* [WORK REQUEST]: Among the records below, find the line with "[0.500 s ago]" and the line with "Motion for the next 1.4". Set down both and every line between, exactly and with no pictures, but nothing else.

(Data items)
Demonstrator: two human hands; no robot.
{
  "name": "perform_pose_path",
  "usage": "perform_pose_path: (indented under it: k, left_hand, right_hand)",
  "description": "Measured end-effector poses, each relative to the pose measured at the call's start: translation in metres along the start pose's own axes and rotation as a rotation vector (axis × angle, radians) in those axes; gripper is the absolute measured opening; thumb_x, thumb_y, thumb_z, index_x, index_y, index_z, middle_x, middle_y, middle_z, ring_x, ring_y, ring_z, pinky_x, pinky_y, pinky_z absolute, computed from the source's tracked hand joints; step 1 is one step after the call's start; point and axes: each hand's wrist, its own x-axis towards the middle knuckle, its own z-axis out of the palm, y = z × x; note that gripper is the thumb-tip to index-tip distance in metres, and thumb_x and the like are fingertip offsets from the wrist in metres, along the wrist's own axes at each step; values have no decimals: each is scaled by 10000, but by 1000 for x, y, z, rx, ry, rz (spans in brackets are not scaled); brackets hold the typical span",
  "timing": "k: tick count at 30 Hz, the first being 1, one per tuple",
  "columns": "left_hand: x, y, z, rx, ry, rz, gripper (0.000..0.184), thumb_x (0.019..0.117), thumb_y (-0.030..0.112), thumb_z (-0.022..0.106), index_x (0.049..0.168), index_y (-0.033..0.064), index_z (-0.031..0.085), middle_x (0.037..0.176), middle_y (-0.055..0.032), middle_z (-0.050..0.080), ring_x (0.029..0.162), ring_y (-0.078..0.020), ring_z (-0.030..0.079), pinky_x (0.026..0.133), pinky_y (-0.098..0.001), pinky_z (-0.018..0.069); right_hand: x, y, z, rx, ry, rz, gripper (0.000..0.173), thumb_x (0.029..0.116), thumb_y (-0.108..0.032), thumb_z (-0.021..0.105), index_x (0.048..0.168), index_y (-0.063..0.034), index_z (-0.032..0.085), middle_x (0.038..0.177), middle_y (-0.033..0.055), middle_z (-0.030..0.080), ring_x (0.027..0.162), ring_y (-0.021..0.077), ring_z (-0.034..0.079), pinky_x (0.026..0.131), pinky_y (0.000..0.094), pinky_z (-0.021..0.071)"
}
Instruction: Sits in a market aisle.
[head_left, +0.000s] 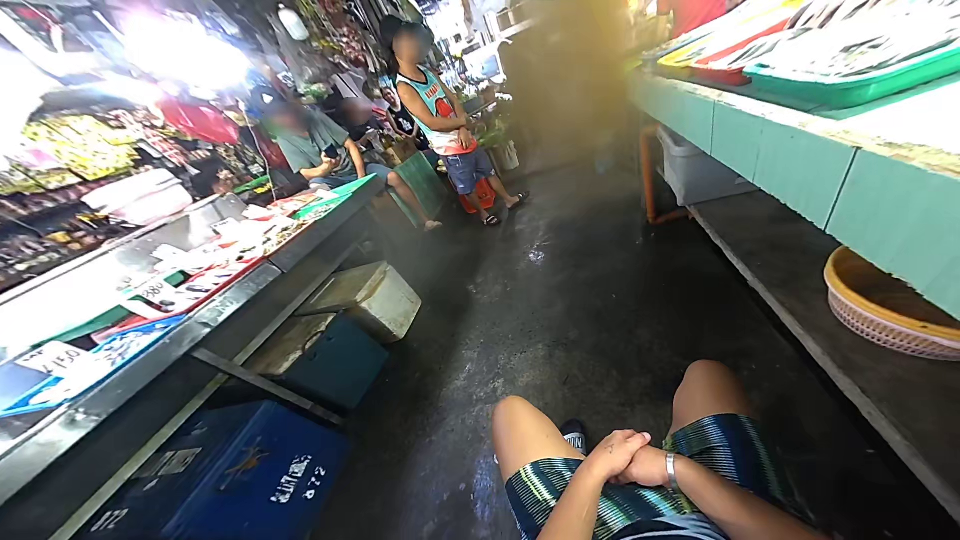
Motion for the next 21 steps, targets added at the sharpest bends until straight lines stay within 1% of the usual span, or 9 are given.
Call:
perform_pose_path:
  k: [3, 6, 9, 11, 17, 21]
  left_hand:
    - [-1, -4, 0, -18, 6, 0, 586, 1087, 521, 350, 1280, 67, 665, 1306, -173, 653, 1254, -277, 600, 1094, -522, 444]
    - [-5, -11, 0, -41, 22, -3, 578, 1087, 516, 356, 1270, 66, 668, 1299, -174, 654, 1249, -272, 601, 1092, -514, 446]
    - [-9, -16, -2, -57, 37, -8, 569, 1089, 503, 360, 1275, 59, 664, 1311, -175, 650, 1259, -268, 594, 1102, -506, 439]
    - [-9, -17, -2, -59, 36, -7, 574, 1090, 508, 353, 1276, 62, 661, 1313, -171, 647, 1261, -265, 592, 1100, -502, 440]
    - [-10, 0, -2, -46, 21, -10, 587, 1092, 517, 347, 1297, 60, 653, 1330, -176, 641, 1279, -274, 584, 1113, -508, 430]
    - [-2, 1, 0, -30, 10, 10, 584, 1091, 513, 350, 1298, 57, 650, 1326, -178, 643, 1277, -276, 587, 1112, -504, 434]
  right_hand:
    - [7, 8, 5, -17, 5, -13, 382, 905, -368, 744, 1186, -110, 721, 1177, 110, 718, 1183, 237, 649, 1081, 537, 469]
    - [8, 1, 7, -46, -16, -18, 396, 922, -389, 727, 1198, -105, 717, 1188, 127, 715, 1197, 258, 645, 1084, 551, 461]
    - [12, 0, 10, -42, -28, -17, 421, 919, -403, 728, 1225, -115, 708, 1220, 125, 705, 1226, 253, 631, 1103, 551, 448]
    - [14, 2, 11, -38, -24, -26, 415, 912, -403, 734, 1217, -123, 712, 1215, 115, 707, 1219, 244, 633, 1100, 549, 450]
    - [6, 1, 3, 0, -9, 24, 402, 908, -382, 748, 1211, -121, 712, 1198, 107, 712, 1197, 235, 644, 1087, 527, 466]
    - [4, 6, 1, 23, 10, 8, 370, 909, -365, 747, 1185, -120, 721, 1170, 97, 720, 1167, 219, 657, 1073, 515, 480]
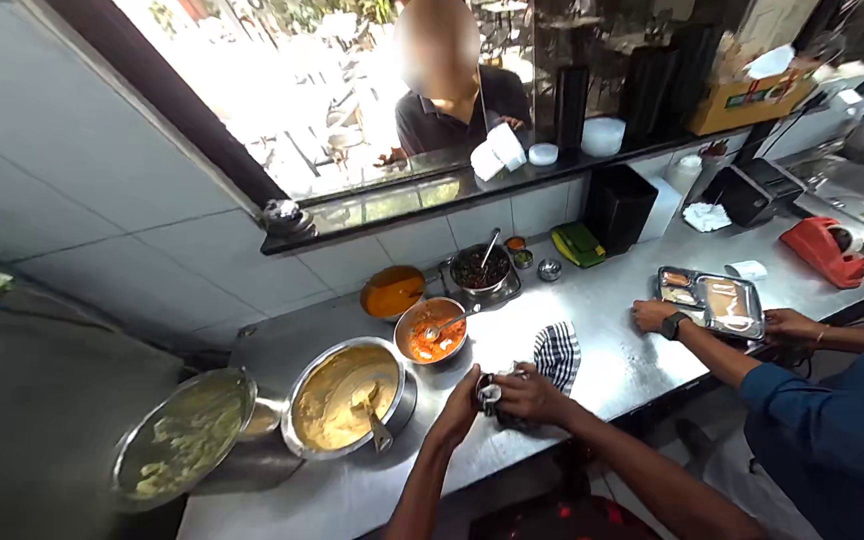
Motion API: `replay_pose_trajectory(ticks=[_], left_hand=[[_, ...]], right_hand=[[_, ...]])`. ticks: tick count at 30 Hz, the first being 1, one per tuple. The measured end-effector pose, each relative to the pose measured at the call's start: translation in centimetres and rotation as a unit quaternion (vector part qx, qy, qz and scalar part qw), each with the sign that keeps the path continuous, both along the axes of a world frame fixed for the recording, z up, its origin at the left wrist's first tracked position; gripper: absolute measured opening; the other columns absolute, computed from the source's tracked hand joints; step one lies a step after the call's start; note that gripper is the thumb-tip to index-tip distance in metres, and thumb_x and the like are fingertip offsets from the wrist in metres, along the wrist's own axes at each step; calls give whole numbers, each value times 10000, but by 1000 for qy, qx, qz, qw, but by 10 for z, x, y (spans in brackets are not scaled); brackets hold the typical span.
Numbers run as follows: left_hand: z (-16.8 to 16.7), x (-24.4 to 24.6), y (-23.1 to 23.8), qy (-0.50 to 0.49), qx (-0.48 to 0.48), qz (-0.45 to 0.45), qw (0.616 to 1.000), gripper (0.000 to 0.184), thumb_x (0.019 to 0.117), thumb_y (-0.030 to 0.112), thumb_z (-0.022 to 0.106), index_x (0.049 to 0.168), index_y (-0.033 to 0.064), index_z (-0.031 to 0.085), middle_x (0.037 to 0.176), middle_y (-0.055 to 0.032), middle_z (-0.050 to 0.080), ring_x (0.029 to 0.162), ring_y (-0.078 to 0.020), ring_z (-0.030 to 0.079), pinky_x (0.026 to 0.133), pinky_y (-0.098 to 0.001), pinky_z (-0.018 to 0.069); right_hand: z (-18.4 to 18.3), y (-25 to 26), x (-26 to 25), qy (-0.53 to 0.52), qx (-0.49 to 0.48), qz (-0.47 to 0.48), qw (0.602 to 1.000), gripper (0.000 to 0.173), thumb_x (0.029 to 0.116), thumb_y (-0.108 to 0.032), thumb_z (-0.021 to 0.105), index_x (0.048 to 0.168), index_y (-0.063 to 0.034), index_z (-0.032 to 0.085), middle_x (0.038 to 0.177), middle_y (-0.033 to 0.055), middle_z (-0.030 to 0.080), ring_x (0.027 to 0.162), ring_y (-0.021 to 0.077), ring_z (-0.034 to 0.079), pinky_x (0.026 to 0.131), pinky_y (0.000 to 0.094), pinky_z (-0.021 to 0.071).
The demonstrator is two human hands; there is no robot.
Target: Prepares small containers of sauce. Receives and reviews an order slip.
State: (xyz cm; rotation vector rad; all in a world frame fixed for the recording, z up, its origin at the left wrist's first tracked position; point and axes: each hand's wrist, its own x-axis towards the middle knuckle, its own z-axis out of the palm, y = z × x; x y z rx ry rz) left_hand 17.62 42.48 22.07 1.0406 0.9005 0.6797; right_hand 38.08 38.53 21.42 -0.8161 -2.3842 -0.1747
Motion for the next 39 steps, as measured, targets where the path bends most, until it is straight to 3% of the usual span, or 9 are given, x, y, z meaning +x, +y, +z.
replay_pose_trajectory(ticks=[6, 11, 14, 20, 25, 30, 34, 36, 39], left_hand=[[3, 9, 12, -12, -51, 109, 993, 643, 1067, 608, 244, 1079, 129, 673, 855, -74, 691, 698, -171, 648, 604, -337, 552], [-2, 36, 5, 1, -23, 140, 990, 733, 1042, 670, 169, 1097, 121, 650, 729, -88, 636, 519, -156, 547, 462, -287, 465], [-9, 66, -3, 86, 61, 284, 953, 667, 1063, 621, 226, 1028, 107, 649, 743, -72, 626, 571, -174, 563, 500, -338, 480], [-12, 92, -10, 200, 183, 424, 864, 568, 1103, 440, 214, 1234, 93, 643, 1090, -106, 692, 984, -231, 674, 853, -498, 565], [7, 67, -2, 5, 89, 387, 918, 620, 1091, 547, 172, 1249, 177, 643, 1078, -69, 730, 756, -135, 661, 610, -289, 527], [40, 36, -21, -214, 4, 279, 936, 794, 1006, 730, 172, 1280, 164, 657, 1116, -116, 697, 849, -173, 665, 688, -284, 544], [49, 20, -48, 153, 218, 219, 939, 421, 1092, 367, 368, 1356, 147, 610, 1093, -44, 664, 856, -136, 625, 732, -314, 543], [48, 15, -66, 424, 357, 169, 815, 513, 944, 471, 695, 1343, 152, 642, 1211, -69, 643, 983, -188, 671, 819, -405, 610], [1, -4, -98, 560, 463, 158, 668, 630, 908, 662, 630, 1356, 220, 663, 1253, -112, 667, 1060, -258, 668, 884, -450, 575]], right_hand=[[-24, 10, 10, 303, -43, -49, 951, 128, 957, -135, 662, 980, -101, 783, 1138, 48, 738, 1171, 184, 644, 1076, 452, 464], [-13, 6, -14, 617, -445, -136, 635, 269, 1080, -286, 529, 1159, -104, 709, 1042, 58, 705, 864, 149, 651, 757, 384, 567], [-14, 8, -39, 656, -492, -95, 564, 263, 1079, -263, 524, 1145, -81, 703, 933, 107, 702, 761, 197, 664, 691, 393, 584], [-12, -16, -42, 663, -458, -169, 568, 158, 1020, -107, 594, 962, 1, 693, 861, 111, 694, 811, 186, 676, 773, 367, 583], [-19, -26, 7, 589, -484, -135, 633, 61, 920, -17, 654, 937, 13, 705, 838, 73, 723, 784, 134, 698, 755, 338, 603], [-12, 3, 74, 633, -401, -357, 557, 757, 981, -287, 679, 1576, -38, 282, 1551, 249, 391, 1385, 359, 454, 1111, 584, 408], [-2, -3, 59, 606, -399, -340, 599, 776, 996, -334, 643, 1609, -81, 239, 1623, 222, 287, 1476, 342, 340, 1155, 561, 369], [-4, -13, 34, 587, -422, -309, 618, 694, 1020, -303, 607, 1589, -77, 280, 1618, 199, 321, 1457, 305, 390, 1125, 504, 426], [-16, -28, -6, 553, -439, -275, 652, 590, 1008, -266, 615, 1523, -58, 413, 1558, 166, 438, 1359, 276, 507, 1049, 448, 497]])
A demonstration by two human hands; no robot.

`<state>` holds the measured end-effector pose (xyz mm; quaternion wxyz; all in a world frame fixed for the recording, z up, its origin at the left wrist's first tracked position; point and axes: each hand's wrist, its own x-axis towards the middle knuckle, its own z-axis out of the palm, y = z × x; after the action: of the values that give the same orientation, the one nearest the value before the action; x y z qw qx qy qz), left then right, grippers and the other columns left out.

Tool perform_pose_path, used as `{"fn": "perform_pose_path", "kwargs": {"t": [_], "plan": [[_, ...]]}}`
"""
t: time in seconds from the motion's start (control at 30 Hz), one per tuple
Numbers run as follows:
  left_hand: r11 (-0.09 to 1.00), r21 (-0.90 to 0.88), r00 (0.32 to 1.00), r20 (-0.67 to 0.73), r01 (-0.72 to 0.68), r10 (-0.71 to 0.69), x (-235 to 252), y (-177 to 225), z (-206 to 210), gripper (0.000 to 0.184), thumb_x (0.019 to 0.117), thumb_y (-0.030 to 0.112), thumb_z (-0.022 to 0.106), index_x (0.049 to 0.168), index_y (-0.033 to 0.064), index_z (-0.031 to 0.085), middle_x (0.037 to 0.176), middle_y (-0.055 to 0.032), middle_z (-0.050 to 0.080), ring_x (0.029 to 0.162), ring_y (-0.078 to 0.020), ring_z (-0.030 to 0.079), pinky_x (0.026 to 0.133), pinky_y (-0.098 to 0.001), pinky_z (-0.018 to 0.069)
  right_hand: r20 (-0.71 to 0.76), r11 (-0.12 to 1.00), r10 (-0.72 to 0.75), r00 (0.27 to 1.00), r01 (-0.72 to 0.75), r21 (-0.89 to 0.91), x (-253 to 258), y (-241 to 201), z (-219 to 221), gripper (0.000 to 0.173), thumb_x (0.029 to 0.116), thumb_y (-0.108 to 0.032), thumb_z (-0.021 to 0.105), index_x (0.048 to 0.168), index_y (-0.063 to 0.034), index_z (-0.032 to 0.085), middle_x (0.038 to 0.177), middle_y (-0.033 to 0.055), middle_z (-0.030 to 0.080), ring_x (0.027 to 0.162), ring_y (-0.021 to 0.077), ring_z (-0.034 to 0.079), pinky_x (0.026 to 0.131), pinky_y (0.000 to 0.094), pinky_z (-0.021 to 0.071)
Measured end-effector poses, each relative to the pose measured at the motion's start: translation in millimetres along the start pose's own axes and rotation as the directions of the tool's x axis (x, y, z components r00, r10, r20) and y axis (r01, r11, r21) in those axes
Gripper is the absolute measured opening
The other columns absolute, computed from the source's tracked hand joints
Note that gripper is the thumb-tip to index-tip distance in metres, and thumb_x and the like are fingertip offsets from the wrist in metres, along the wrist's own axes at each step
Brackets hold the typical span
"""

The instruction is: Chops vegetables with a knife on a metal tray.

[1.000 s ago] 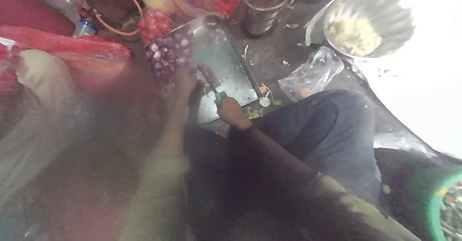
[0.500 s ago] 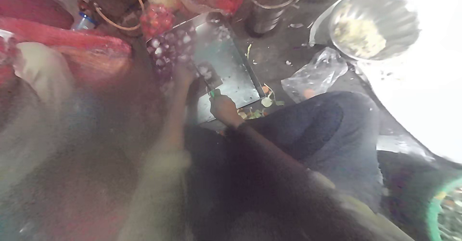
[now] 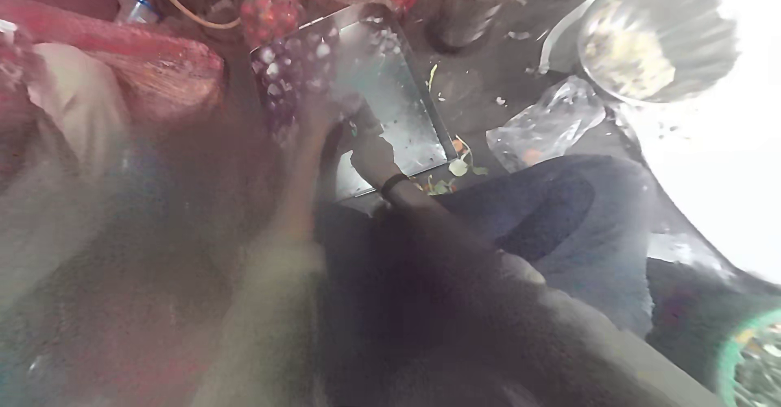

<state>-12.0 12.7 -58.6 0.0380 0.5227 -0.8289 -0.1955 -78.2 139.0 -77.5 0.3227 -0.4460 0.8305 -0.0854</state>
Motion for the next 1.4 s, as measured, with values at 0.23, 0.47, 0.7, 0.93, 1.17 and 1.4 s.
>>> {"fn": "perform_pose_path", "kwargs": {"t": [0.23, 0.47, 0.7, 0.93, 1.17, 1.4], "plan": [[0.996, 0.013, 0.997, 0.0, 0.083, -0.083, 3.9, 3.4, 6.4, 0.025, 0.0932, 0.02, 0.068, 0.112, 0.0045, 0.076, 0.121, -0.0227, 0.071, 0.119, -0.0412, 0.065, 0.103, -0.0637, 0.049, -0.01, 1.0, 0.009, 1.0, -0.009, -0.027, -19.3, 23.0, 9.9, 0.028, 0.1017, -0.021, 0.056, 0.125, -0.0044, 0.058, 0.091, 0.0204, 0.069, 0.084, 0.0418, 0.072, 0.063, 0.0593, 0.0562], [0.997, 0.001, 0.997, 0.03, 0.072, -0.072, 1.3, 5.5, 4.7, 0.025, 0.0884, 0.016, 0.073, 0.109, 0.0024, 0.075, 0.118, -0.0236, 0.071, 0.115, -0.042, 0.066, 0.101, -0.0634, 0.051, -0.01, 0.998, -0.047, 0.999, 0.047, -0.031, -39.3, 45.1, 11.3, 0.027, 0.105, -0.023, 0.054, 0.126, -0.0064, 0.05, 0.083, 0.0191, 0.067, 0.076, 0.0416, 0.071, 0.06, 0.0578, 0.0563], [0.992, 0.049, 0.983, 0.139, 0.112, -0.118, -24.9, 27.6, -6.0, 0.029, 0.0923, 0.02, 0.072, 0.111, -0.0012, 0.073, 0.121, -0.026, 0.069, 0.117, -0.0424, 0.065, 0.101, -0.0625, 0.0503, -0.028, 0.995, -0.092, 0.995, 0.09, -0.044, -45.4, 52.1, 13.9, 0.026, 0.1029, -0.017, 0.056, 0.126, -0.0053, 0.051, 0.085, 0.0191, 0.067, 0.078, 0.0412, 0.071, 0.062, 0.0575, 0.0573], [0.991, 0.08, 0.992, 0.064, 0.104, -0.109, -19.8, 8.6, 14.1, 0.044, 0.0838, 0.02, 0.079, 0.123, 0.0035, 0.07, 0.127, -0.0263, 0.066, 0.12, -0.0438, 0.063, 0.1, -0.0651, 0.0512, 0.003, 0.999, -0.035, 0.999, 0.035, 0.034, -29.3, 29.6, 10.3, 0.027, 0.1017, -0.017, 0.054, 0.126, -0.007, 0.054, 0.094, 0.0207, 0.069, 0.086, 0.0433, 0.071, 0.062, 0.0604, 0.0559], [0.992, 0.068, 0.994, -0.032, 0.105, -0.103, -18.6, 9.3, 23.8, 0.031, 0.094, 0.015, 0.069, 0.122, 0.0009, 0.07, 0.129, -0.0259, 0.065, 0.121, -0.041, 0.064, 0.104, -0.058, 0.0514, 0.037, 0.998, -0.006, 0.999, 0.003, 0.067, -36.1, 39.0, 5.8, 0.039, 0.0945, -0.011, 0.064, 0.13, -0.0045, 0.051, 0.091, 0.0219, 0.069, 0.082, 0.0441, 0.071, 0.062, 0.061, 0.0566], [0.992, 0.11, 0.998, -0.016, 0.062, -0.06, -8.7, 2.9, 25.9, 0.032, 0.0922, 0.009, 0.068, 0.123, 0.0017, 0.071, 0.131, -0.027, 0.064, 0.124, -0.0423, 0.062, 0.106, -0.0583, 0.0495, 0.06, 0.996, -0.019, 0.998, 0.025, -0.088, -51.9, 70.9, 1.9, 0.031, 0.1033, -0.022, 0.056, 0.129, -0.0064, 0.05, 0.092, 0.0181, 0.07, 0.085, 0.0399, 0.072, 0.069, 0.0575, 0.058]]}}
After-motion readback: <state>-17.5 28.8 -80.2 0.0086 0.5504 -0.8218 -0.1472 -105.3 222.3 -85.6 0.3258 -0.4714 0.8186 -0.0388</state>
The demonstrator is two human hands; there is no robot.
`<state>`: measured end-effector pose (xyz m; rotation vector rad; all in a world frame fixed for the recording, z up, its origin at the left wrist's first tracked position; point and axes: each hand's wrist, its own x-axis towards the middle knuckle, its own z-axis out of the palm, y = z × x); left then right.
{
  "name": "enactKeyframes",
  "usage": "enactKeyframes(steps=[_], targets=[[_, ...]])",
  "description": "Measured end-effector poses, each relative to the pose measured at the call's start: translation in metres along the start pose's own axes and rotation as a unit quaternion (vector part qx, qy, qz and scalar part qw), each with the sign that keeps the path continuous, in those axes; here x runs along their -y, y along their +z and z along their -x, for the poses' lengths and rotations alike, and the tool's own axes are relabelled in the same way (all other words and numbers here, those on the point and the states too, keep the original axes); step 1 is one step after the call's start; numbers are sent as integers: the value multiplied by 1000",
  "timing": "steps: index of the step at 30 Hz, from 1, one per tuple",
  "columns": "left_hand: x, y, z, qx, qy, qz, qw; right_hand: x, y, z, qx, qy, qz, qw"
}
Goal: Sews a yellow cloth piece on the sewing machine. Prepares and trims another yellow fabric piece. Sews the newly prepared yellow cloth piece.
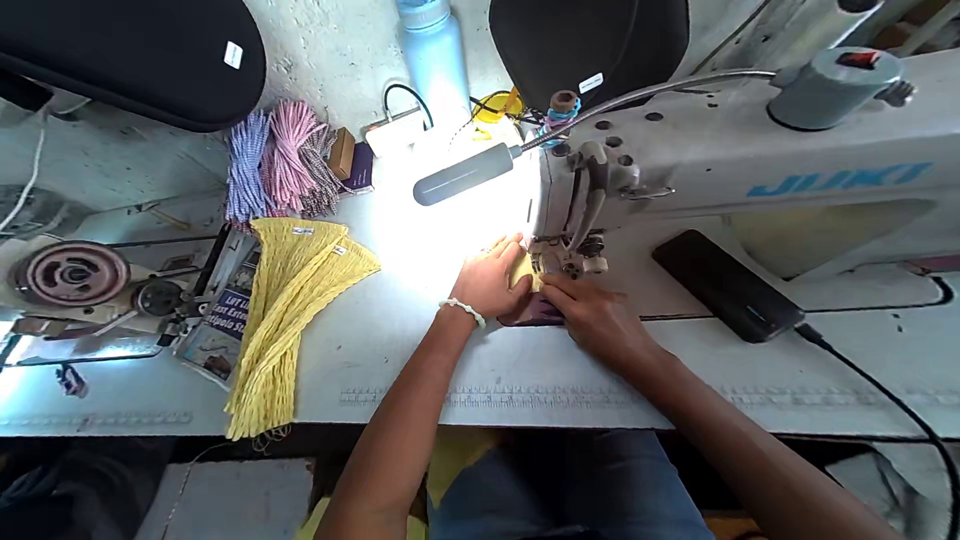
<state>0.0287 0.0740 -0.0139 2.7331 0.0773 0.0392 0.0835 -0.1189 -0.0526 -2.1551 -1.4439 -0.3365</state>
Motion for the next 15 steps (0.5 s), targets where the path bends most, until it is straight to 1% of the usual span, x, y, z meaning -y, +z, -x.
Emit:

* [SOLUTION TO THE PROBLEM]:
[0.500 s ago] 
[now] 

<state>-12.0 12.7 -58.6 0.0380 0.5227 -0.8289 -0.1955 -78.2 139.0 -77.5 0.3227 -0.4460 0.8305 -0.0854</state>
Motion for the next 1.4 s, as measured, with values at 0.23, 0.47, 0.7, 0.93, 1.17 and 1.4 s.

Nothing else is part of this output.